LOBBYING - LA RECHERCHE SCIENTIFIQUE
Depuis des décennies, les grandes firmes agrochimiques ne se contentent pas de vendre des pesticides. Elles façonnent aussi l’opinion publique, orientent la recherche scientifique, influencent les politiques et ralentissent les régulations. Ce pouvoir ne repose pas uniquement sur la force économique ou le lobbying politique : il s’exerce aussi par un usage stratégique et dévoyé de la science elle-même.
Les biais de financement : depuis plus de 40 ans, le financement public de la recherche baisse drastiquement. Les chercheurs doivent donc de plus en plus se tourner vers des fonds privés, y compris ceux des entreprises qu’ils sont censés évaluer. Résultat : des études influencées par les financeurs, un affaiblissement de l’indépendance scientifique, et une science sous pression économique.
Les biais techniques : Certaines choses sont plus faciles à mesurer que d’autres. Par exemple, il est plus simple de relever la température d’un écosystème que d’analyser la présence de résidus chimiques complexes et leurs conséquences. Il est possible de modéliser le climat, mais impossible de modéliser le vivant dans son ensemble. Ce déséquilibre technique oriente les priorités de la recherche et laisse dans l’ombre certains effets toxiques lents, diffus, ou à long terme.
Les biais de spécialisation : les scientifiques sont formés dans des disciplines très cloisonnées. Cela limite les approches globales, interdisciplinaires, indispensables pour saisir l’effet cumulatif des pesticides sur les écosystèmes ou la santé humaine par exemple. Ainsi si vous étudiez l'impact du réchauffement climatique sur un écosystème sans étudier sa contamination chimique par les pesticides, vous passez sans doute à côté d'un problème majeur.
Les biais culturels et narratifs : Nous projetons souvent une vision figée de la nature, comme si elle devait rester "pure" ou "préservée". Cette perception, marquée par un imaginaire de la conservation, masque l’impact massif de la pollution chimique diffuse, notamment par l’eau. Elle favorise aussi des récits de type « invasion biologique » qui détournent le regard des vraies causes de déséquilibres.
DEVOYER LE DOUTE SCIENTIFIQUE
Dans son essence, le doute est au cœur de la science. Il pousse à poser des questions, à vérifier, à critiquer. Mais ce doute devient dangereux quand il est instrumentalisé : non plus pour progresser, mais pour freiner. L’industrie l’a bien compris : créer un climat d’incertitude permet de repousser les décisions politiques. Tant qu’il y a "controverse", on ne régule pas. Cette stratégie a été utilisée avec succès sur le tabac, l’amiante, le changement climatique et aujourd’hui sur les pesticides.

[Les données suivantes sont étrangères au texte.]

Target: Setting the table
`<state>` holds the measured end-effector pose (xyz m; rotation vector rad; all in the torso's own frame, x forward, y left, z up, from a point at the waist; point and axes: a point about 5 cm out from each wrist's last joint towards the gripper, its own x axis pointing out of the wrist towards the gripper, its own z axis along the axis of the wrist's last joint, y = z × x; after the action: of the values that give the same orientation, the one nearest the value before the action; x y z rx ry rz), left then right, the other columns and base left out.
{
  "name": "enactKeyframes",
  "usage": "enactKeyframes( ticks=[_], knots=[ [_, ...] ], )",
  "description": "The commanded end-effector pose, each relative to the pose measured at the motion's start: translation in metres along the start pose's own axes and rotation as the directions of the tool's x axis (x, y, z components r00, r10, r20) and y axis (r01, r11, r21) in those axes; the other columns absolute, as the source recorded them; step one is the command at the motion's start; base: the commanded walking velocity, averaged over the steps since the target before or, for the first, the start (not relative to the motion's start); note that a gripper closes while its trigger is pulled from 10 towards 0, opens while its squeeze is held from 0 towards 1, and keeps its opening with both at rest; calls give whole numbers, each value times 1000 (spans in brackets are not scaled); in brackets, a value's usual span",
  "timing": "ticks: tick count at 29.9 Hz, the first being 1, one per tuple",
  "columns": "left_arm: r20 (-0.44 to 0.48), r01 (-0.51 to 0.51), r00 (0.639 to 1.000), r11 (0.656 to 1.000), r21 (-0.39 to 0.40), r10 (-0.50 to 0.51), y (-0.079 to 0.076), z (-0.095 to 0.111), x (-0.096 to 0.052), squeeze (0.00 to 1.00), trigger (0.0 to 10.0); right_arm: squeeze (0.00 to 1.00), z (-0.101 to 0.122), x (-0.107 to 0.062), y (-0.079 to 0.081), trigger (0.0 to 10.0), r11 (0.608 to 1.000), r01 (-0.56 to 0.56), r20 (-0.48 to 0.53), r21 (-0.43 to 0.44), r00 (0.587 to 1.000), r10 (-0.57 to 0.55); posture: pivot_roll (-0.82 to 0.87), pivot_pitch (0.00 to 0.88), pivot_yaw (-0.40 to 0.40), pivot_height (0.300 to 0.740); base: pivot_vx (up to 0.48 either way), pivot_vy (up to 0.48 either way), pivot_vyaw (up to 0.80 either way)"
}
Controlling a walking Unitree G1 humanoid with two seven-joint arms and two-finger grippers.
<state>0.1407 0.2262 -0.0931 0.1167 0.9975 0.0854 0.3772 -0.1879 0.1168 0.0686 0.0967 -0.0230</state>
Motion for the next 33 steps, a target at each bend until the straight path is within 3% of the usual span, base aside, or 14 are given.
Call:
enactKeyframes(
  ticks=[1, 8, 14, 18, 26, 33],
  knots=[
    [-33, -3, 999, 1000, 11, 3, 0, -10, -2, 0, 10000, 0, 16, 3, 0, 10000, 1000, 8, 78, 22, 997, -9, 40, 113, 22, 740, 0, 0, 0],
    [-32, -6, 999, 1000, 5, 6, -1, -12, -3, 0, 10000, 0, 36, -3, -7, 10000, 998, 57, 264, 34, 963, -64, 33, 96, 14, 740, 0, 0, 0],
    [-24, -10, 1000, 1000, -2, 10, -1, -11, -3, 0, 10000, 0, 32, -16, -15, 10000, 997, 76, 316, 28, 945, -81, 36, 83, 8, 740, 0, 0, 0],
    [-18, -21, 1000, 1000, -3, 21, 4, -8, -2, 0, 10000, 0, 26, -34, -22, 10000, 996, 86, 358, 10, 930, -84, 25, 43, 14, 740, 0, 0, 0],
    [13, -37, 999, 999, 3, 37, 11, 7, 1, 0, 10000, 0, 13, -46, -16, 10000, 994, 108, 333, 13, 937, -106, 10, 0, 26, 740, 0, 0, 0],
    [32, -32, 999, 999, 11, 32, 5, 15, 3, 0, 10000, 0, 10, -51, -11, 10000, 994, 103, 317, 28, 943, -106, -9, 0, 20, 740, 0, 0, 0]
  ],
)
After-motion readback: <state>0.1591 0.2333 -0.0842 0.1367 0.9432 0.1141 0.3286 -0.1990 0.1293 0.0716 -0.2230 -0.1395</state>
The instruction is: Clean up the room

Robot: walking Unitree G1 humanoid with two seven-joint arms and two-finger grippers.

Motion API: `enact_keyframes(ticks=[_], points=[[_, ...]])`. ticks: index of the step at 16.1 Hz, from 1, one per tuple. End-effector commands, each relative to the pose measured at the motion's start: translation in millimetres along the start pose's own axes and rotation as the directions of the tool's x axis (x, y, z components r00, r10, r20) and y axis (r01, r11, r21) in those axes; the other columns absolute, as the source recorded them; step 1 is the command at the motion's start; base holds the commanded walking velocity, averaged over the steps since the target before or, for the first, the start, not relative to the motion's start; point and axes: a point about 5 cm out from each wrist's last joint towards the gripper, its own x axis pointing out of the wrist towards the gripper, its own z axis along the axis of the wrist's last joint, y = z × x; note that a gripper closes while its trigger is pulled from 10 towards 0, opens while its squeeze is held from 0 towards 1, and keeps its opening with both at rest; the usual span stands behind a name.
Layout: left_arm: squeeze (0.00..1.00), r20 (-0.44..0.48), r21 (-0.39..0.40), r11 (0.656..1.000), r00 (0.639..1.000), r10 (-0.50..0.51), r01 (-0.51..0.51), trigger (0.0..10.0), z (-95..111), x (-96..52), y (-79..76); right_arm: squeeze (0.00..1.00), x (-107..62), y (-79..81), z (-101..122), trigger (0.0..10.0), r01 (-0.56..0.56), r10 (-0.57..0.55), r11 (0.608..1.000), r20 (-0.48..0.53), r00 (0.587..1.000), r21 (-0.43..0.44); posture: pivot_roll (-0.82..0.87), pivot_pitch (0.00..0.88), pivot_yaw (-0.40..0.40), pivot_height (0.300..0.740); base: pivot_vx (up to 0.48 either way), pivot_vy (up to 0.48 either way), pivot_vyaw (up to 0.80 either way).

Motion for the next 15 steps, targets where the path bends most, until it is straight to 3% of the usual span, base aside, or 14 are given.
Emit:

Financer des études qui minimisent les risques, ou au contraire, semer la confusion sur celles qui les montrent, permet de rendre une connaissance instable, discutable, voire inaudible. Ce n’est pas une recherche de vérité, mais une fabrique de l’ignorance.
EXPLOITER LES BIAIS
La science n’est pas parfaite : elle comporte elle aussi un grand nombre de biais cognitifs. Elle avance avec ses outils, ses moyens et ses limites humaines. Et c’est précisément ces biais que l’agrochimie utilise pour bâtir le narratif qui va dans le sens de ses intérêts.
DES REVUES A LA DÉRIVE
Même les revues à comité de lecture, censées être le cœur du sérieux scientifique, ne sont pas épargnées. De nombreuses publications accueillent aujourd’hui des lettres de controverse ou de commentaires scientifiques qui n’y ont pas leur place : elles servent uniquement à attaquer des études gênantes, à créer du "bruit", du doute et de l'ignorance.

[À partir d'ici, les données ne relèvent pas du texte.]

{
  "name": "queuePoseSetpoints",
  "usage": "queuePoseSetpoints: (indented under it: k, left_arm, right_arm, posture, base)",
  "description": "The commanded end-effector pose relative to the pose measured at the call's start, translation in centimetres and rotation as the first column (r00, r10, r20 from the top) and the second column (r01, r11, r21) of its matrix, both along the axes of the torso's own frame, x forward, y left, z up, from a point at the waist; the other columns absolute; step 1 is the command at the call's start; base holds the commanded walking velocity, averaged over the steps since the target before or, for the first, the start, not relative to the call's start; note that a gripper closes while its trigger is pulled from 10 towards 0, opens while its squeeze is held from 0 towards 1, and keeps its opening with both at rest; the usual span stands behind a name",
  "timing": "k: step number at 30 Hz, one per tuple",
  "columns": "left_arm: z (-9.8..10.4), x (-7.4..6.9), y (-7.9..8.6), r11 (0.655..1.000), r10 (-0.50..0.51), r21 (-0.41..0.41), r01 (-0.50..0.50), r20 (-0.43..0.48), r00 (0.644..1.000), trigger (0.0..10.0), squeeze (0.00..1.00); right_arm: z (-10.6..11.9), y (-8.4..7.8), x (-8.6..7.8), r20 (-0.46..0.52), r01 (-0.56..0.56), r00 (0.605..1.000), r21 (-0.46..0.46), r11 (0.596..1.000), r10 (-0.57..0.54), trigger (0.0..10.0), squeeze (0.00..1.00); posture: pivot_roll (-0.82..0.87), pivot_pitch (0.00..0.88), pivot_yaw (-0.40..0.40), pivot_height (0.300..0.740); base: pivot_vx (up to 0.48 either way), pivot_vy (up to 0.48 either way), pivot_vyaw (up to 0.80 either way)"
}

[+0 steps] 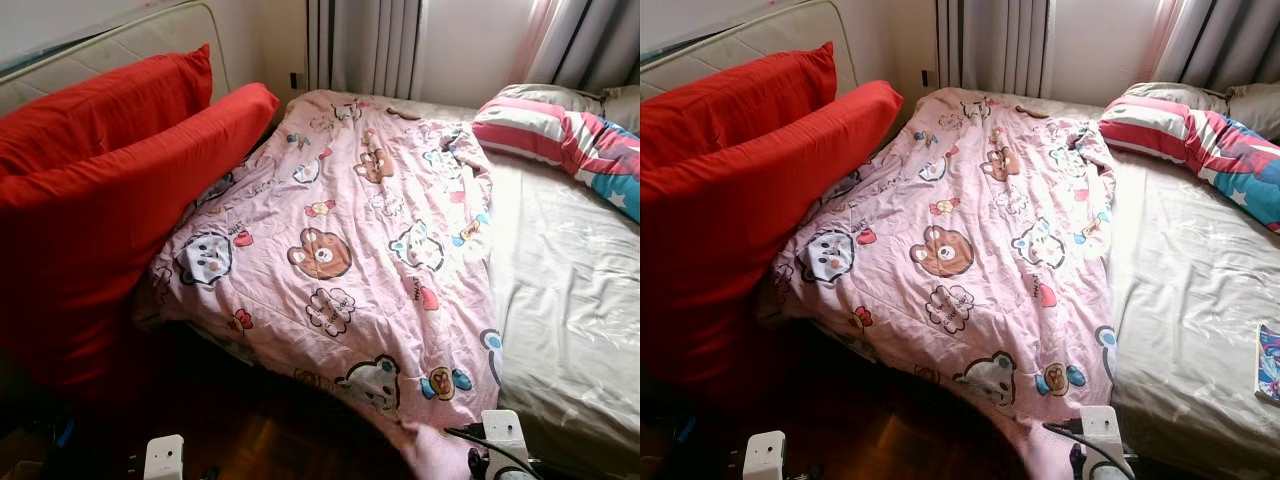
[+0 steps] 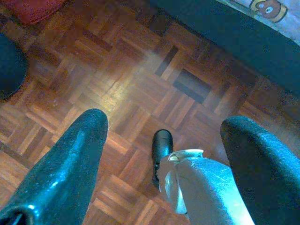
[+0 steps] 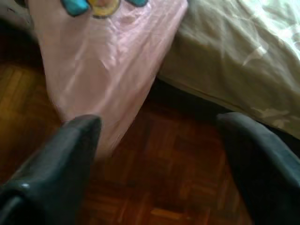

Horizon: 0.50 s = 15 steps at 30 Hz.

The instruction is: Clean up the room

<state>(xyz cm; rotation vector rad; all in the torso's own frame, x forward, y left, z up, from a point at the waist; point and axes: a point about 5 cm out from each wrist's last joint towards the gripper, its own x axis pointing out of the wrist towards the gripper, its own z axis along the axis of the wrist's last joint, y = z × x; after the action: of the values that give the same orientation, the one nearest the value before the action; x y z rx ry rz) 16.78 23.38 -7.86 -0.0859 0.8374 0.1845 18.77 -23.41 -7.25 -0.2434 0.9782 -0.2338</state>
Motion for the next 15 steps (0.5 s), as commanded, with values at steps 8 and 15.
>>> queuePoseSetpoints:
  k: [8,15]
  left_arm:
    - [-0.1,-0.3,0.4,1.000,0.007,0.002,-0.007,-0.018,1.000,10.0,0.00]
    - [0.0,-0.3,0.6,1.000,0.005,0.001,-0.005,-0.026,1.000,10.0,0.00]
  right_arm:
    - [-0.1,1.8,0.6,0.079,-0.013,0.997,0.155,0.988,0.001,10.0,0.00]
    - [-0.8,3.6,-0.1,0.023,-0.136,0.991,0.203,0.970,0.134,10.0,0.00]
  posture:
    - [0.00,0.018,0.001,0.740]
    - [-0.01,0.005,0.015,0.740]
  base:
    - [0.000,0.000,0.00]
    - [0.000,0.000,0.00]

Souvent, ces lettres ne vérifient pas :
· qui est réellement l’auteur (certains articles sont écrits en partie par des cabinets liés à l’industrie),
· s’il existe des conflits d’intérêts y compris quand l’auteur est consultant pour des entreprises agrochimiques,
· si les arguments sont fondés ou juste destinés à entretenir le doute.
Cette fausse pluralité alimente l’idée qu’il n’y a pas de consensus. C’est exactement ce que cherchent les industriels : non pas gagner la bataille des faits, mais retarder la reconnaissance des faits.
Tout cela ne sert pas la science : cela la dénature. Cette manipulation systématique affaiblit non seulement la confiance dans la science, mais aussi la science elle-même, en limitant sa capacité à éclairer les choix collectifs. La science devient un outil de communication, un rempart rhétorique contre la critique, un argument d’autorité au lieu d’un outil d’émancipation et empêche la société de poser les vraies questions : À quoi sert cette recherche ? Il ne s’agit pas de rejeter la science, mais au contraire de la défendre contre ses dévoiements, en exigeant plus de transparence, plus d’indépendance, et plus de cohérence.